This is exactly why signing and scanning a file are necessary but not sufficient. Consider the failure modes:
- A pickle scanner walks the opcode stream looking for dangerous imports. A Sleepy Pickle that stays within otherwise-innocuous-looking globals, or a backdoor baked into the raw weights of a perfectly clean safetensors file, presents no dangerous global to flag. The scanner is looking for a code path; there isn’t one.
- A signature proves who produced the artifact and that it hasn’t changed since — it says nothing about whether the weights are honest. A publisher can legitimately sign a backdoored model; a compromised-but-trusted publisher can sign one unknowingly.

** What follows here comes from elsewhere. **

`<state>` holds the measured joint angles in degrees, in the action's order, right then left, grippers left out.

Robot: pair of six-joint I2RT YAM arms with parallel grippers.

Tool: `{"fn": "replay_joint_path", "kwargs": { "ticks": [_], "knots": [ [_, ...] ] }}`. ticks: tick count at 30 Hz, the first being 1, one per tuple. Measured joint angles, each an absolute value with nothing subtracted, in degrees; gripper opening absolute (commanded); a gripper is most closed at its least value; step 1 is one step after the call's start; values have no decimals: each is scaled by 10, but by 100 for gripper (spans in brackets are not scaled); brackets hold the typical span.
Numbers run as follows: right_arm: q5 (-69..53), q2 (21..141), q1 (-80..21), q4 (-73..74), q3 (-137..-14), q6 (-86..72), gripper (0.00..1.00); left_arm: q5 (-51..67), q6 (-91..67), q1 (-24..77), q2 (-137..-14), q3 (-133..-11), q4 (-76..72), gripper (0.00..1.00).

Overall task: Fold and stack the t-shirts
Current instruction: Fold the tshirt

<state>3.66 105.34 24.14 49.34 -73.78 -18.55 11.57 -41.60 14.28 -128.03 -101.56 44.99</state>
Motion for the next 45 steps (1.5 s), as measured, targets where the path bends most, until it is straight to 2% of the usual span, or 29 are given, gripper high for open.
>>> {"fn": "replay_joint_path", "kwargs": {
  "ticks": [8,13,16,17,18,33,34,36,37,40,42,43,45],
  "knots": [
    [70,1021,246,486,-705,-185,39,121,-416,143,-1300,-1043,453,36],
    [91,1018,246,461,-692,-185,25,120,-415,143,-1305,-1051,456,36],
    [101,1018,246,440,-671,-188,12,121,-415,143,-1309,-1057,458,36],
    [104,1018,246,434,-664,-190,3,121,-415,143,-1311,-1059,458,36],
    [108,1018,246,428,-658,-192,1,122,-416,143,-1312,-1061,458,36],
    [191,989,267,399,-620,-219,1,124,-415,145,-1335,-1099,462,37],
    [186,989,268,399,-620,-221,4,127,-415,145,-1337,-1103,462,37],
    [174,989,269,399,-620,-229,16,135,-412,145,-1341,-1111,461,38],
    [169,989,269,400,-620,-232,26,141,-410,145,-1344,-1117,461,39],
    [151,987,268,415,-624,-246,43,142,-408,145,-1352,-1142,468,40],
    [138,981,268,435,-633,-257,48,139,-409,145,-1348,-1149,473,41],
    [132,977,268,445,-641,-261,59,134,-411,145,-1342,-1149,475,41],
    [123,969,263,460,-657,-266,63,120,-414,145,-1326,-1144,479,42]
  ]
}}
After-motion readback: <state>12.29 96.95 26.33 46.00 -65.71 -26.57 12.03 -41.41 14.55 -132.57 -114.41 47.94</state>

safetensors+ a valid Sigstore signature gives you a model that is provably code-free and provably from Acme Corp and still covertly misclassifies anything containing the trigger phrase.
Detecting backdoors in the weights is a genuinely separate discipline from supply-chain scanning. It draws on techniques like Neural Cleanse (reverse-engineering the smallest input perturbation that forces every input into one class, which reveals an implanted trigger), activation clustering, spectral signatures, and fine-pruning. These are statistical and often expensive, they need access to the model internals and sometimes clean reference data, and none of them are a picklescan you drop into CI. The takeaway for a supply-chain pipeline is one of humility: format choice and scanning close the code-execution door decisively, but they do not certify that a model thinks honestly. For high-stakes models, weight-level integrity — evaluation on trigger-hunting test suites, provenance you actually trust, and where feasible backdoor-detection tooling — is a second, independent layer. We treat backdoor detection as its own module in the advanced course precisely because it lives in a different part of the stack from the pickle problem.

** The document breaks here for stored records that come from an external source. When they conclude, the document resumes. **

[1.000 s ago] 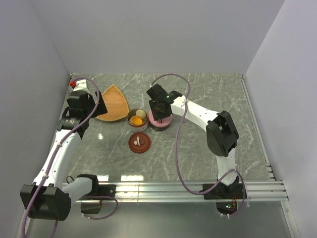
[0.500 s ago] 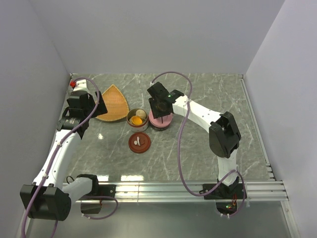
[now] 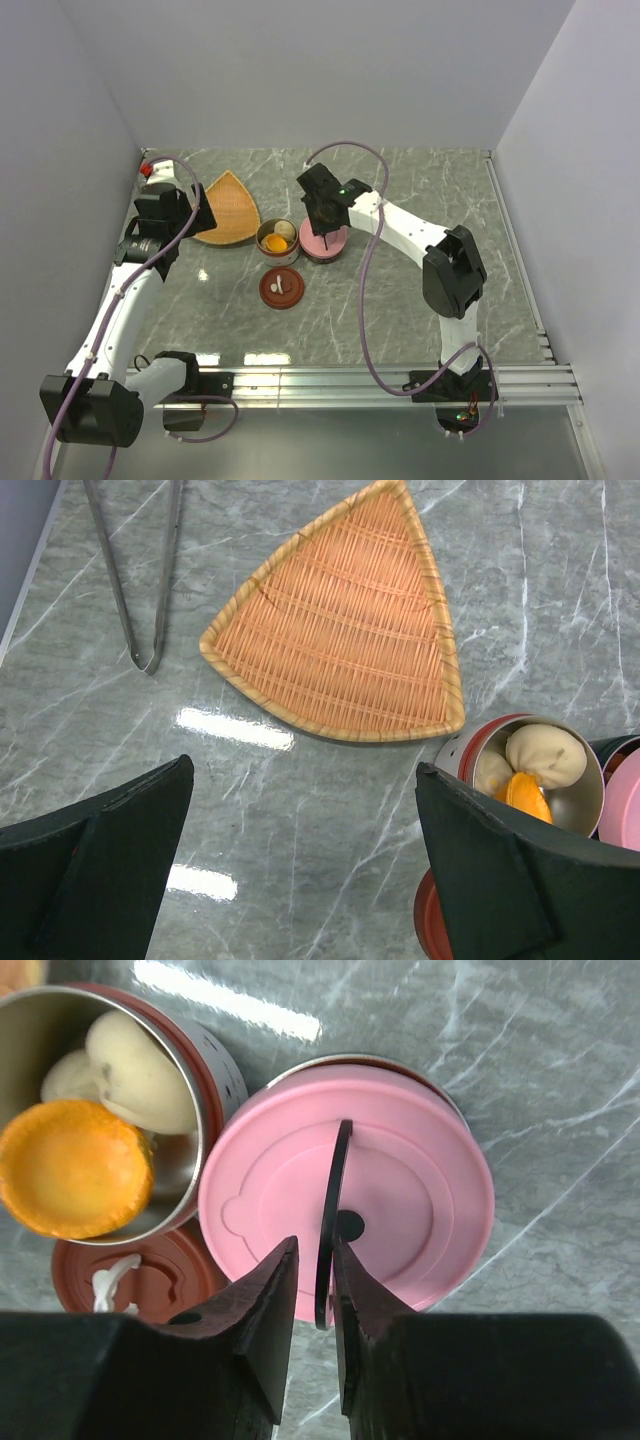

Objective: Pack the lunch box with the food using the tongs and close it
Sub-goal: Put the lid back on the lunch box

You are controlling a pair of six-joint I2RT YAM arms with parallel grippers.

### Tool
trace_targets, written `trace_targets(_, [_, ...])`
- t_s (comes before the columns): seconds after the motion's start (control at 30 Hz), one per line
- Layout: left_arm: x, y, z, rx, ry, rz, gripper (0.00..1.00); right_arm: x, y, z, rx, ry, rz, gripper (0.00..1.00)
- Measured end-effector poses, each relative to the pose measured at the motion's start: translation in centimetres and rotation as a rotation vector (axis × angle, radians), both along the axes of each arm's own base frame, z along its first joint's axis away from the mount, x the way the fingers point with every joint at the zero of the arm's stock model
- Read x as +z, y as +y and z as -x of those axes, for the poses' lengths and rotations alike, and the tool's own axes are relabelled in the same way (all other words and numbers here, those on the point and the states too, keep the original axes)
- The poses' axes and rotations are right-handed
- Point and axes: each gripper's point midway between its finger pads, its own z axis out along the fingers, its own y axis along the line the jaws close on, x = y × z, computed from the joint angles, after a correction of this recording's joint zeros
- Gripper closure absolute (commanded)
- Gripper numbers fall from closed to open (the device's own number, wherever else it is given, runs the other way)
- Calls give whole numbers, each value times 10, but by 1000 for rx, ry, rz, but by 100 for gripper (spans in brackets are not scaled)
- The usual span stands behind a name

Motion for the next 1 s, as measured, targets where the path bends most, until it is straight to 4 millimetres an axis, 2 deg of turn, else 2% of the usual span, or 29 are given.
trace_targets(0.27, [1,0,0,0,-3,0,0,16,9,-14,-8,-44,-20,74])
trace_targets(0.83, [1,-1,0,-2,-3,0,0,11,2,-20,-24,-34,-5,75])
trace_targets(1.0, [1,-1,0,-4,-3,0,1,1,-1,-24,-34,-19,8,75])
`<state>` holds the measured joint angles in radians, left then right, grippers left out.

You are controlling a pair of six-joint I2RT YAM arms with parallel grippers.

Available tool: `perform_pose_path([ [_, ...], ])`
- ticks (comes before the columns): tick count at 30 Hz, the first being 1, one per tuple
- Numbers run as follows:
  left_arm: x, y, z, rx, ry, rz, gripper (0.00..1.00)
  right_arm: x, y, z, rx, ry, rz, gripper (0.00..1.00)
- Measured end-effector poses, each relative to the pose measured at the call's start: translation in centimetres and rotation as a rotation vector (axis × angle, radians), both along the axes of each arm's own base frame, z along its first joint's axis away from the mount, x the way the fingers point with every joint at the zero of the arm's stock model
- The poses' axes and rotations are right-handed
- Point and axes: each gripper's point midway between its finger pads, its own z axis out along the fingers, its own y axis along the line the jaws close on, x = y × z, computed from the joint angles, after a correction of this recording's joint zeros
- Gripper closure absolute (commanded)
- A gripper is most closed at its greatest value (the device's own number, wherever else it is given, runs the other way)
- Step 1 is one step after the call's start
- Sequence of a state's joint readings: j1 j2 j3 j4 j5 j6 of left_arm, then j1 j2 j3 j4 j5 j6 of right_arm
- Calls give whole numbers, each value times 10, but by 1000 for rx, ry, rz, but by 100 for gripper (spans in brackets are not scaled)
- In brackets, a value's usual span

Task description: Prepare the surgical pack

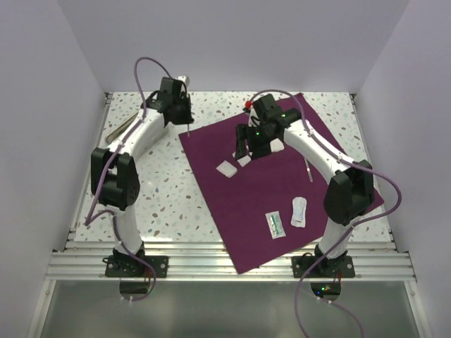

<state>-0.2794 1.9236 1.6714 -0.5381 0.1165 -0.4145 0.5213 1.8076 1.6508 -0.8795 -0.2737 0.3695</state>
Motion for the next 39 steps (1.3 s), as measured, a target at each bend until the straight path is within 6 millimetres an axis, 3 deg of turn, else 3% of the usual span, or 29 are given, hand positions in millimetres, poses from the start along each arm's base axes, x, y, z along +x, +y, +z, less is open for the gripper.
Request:
perform_pose_path([
  [2,24,35,10,166,-68,36,100,8,-23,-11,-26,21,-42,32],
  [7,49,116,9,551,-100,128,100,10,-77,-39,-104,108,-134,32],
  [11,55,160,-22,768,-28,143,100,9,-88,-48,-126,138,-133,32],
  [15,58,190,-51,920,39,122,100,8,-92,-53,-129,166,-130,32],
  [21,67,218,-85,991,92,76,98,9,-101,-61,-115,207,-155,32],
  [24,67,233,-98,978,122,57,79,12,-108,-64,-110,218,-175,32],
  [28,69,243,-108,936,136,51,75,14,-113,-64,-99,223,-192,32],
  [35,72,236,-113,858,129,51,62,18,-124,-71,-127,241,-220,32],
  [39,68,229,-118,808,145,64,56,24,-145,-79,-192,261,-270,32],
])
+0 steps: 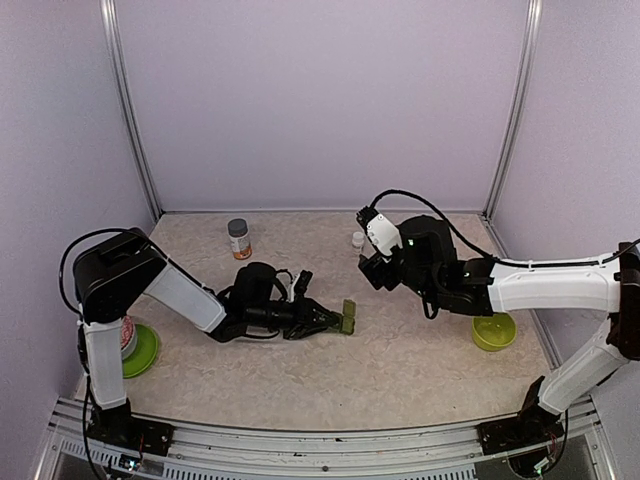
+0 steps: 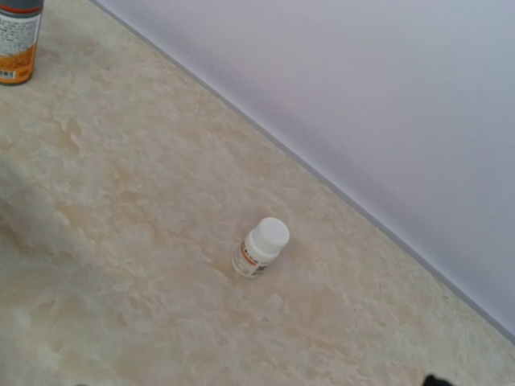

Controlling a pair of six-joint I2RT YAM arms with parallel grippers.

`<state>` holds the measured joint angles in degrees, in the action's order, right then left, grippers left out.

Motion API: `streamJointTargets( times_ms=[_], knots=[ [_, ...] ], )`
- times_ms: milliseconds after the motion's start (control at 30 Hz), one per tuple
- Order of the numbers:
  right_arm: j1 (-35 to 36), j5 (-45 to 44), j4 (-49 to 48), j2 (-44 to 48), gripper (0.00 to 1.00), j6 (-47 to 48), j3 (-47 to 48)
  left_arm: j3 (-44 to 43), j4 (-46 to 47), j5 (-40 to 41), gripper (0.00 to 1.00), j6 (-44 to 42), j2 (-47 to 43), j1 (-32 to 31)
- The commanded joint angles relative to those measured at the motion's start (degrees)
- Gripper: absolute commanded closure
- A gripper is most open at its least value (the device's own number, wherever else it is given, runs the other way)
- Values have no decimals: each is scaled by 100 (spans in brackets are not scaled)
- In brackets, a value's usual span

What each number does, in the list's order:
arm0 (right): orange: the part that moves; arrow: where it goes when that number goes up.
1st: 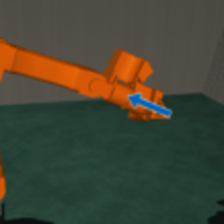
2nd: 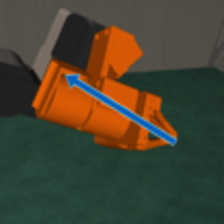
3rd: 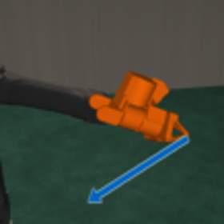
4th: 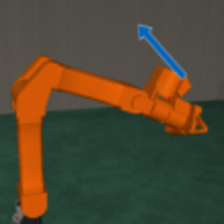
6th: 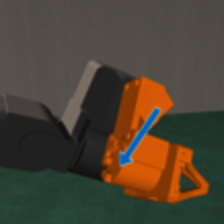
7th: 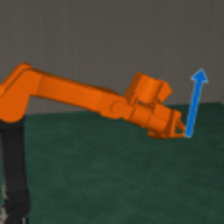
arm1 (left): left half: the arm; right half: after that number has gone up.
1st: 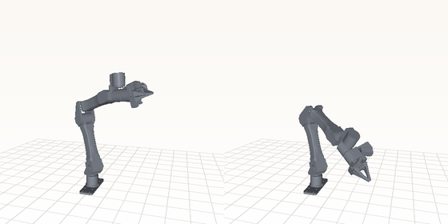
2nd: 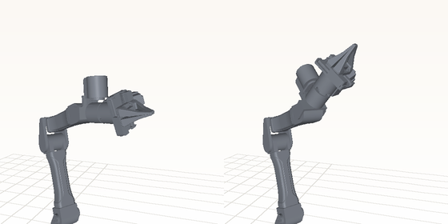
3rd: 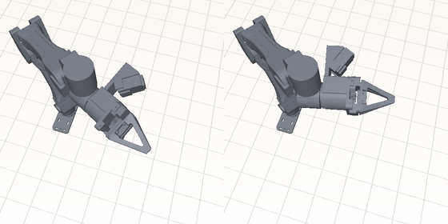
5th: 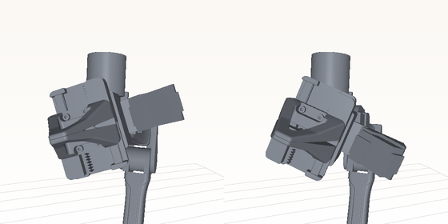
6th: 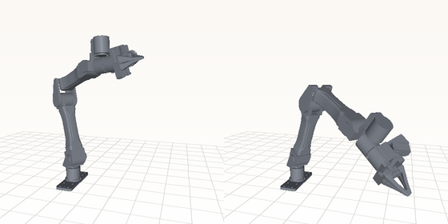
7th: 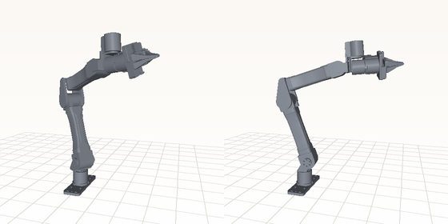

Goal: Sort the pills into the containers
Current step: Open the lid of the pill container, then place the pill container at the center of the board.

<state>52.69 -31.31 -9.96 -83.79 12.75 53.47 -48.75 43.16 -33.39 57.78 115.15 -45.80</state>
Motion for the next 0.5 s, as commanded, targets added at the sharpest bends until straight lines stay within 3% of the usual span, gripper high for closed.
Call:
streamJointTargets(
  times_ms=[0,233,467],
  knots=[
    [-23,-102,-222,126,12,-64,-102,-307,-808,468,76,-485,42,-135],
    [-30,-95,-273,143,12,-53,-149,-585,-1426,746,74,-776,86,-278],
    [-23,-58,-283,129,12,-55,-166,-582,-1445,802,60,-774,45,-298]
  ],
)
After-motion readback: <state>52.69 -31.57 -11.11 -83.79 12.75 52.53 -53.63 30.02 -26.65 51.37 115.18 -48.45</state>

How the scanners actually work
We have leaned on picklescan, fickling, and ModelScan without dwelling on how they reach a verdict. Their internals matter, because knowing what each one inspects tells you exactly what it can and cannot catch — and it is what the evasion research keeps probing.
picklescan — opcode walk, dangerous-import allow/deny list. picklescan uses Python’s own pickletools to disassemble the pickle into its opcode stream without executing it, then watches for GLOBAL / STACK_GLOBAL opcodes — the ones that import a name — and checks each imported module.name against a blocklist (os.system, posix.system, subprocess.*, builtins.eval/exec, nt.system, and friends). If a dangerous global appears, it reports the file infected. It is fast, dependency-light, pass/fail, and perfect for CI. Its limits follow directly from its design: it reasons about which globals are imported, not about what a chain of allowed globals composes into, and it must be able to find the pickle stream in the first place.
$ python3 -m picklescan --path model.bin # single file
$ python3 -m picklescan --huggingface org/model # scan a HF repo before download
$ python3 -m picklescan --path ./models/ -g # recurse, list all globals (-g)
fickling — decompile to an AST, then analyze. fickling goes further: it parses the opcode stream into its own representation and can decompile it back into equivalent Python, and it exposes a static-analysis API that reasons over the reconstructed AST. That is why fickling can tell you not just “a dangerous import exists” but “here is the actual system(...) call,” and can flag subtler patterns — imports that are never used by a benign state-dict, overwriting of globals, unusual control flow. It is your triage and research tool: when picklescan says “infected,” fickling tells you what it does.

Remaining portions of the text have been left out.